## Activity
The answer must be every line of the records below that holds the word "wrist".

[Opening Extracted information section]

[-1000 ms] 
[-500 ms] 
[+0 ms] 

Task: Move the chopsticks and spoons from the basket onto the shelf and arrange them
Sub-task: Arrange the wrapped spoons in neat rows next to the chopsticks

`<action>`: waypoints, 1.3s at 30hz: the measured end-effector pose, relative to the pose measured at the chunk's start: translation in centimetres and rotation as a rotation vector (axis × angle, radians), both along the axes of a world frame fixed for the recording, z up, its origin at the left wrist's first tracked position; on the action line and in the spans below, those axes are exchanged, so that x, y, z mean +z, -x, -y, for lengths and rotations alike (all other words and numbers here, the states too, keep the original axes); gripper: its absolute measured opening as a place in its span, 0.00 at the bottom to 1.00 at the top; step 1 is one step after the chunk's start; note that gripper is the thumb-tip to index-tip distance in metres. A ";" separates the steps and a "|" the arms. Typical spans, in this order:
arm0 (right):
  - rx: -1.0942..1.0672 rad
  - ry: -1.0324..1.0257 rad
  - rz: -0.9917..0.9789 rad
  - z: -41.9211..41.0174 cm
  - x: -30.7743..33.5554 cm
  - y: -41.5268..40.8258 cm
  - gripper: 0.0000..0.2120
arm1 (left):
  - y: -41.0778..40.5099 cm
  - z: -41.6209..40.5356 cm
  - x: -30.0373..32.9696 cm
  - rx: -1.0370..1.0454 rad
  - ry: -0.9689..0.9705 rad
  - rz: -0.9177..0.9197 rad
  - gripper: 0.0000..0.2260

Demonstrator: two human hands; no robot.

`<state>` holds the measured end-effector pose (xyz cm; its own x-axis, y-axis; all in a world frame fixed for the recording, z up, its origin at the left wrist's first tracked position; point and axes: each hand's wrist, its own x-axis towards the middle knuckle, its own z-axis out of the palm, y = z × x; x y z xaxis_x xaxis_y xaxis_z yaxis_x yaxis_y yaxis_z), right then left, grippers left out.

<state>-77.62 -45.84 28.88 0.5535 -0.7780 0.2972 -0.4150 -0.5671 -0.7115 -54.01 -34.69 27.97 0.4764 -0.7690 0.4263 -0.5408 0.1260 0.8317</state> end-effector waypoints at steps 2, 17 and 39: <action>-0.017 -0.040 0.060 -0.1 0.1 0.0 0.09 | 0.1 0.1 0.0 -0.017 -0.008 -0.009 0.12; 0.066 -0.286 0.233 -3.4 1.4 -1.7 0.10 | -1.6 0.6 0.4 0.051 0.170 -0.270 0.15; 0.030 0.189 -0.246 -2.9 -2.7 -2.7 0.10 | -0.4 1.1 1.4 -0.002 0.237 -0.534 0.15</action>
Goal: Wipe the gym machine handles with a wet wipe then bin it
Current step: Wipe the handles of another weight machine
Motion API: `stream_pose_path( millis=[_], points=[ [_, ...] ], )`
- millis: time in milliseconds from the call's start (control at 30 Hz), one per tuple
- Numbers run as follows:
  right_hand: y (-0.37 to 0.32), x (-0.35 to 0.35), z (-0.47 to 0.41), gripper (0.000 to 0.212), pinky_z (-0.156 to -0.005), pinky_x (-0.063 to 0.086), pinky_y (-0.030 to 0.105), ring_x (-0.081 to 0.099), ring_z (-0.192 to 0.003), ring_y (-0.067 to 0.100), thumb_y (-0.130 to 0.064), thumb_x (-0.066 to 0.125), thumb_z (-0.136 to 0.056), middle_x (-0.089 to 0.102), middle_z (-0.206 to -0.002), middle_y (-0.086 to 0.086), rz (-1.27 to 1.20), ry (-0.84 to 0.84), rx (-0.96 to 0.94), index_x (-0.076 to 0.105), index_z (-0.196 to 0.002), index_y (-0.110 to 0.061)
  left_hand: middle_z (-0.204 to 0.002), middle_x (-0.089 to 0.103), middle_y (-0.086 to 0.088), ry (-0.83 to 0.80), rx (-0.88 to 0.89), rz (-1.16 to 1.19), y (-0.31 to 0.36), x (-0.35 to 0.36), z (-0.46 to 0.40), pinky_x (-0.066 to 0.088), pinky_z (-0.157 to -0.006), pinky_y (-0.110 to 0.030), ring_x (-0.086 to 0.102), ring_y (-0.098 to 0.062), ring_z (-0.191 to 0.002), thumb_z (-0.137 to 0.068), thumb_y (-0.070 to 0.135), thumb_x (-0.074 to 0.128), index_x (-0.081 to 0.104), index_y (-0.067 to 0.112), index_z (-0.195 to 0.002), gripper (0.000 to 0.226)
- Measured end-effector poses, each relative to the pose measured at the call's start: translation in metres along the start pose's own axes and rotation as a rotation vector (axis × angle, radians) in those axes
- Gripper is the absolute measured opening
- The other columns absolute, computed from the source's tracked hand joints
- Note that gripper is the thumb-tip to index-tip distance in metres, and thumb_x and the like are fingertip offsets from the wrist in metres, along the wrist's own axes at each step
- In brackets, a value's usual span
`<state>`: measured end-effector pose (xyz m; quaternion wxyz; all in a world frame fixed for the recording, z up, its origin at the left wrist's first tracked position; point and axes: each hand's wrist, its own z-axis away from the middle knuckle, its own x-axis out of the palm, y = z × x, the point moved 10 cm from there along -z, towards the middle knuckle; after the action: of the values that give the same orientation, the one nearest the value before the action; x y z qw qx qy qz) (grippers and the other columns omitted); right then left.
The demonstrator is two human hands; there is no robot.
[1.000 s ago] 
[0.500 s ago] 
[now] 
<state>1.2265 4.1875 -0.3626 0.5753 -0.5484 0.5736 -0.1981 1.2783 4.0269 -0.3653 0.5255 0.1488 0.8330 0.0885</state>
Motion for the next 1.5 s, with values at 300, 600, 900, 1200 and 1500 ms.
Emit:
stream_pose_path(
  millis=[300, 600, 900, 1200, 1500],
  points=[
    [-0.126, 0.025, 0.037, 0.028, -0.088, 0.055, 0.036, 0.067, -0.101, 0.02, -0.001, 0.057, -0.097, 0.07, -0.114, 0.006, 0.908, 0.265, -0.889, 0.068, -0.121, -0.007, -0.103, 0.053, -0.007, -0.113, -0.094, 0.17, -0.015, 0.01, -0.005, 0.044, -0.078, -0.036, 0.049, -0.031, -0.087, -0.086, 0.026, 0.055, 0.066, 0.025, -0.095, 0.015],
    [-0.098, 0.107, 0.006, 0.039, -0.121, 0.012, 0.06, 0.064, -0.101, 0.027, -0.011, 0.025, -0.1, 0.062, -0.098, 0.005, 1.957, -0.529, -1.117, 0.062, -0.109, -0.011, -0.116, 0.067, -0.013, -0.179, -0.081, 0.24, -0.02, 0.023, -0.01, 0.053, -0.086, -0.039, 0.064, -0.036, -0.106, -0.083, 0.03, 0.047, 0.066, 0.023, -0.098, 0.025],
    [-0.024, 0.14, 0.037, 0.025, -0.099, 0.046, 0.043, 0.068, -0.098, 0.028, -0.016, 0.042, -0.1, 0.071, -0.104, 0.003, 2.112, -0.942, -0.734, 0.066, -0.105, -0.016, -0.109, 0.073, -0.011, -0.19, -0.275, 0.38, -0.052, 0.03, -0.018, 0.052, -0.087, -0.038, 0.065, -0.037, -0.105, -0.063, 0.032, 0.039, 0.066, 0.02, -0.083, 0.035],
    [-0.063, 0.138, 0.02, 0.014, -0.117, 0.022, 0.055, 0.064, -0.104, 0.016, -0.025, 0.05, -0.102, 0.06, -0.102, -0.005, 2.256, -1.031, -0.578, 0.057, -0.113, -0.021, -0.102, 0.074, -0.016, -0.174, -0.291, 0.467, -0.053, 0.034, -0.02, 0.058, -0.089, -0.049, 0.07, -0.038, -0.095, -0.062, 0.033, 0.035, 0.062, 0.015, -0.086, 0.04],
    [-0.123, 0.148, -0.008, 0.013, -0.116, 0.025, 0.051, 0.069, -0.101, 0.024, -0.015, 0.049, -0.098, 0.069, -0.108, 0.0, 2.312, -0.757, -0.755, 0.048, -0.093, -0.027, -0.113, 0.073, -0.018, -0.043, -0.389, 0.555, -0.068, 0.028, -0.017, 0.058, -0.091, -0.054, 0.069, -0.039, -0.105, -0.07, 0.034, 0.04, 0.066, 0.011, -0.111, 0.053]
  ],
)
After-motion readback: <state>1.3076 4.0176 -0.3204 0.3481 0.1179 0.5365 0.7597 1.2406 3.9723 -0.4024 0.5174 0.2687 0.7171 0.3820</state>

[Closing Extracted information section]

## Solved exercise
`<action>`: waypoints, 1.3s at 30hz: the measured end-effector pose, relative to the pose measured at the chunk's start: translation in centimetres and rotation as a rotation vector (axis × angle, radians), both along the axes of a world frame fixed for the recording, z up, its origin at the left wrist's first tracked position; on the action line and in the spans below, those axes are exchanged, so that x, y, z mean +z, -x, -y, for lengths and rotations alike (all other words and numbers here, the states too, keep the original axes); gripper: its absolute measured opening as a place in its span, 0.00 at the bottom to 1.00 at the top; step 1 is one step after the chunk's start; note that gripper is the thumb-tip to index-tip distance in metres. A ";" separates the steps and a "|" the arms. Typical spans, in this order:
`<state>` holds the measured end-effector pose (xyz cm; its own x-axis, y-axis; all in a world frame fixed for the recording, z up, its origin at the left wrist's first tracked position; point and axes: each hand's wrist, its own x-axis towards the middle knuckle, its own z-axis out of the palm, y = z × x; x y z xaxis_x xaxis_y xaxis_z yaxis_x yaxis_y yaxis_z), right then left, grippers left out.
- Note that gripper is the thumb-tip to index-tip distance in metres, and thumb_x and the like are fingertip offsets from the wrist in metres, along the wrist's own axes at each step
`<state>`: measured end-effector pose (xyz m; quaternion wxyz; all in a world frame fixed for the recording, z up, its origin at the left wrist's first tracked position; point and axes: each hand's wrist, its own z-axis away from the middle knuckle, its own x-axis out of the palm, y = z × x, the point moved 10 cm from there along -z, towards the middle knuckle; after the action: of the values that give the same orientation, the one nearest the value before the action; x y z qw qx qy qz) (grippers and the other columns omitted); right then left.

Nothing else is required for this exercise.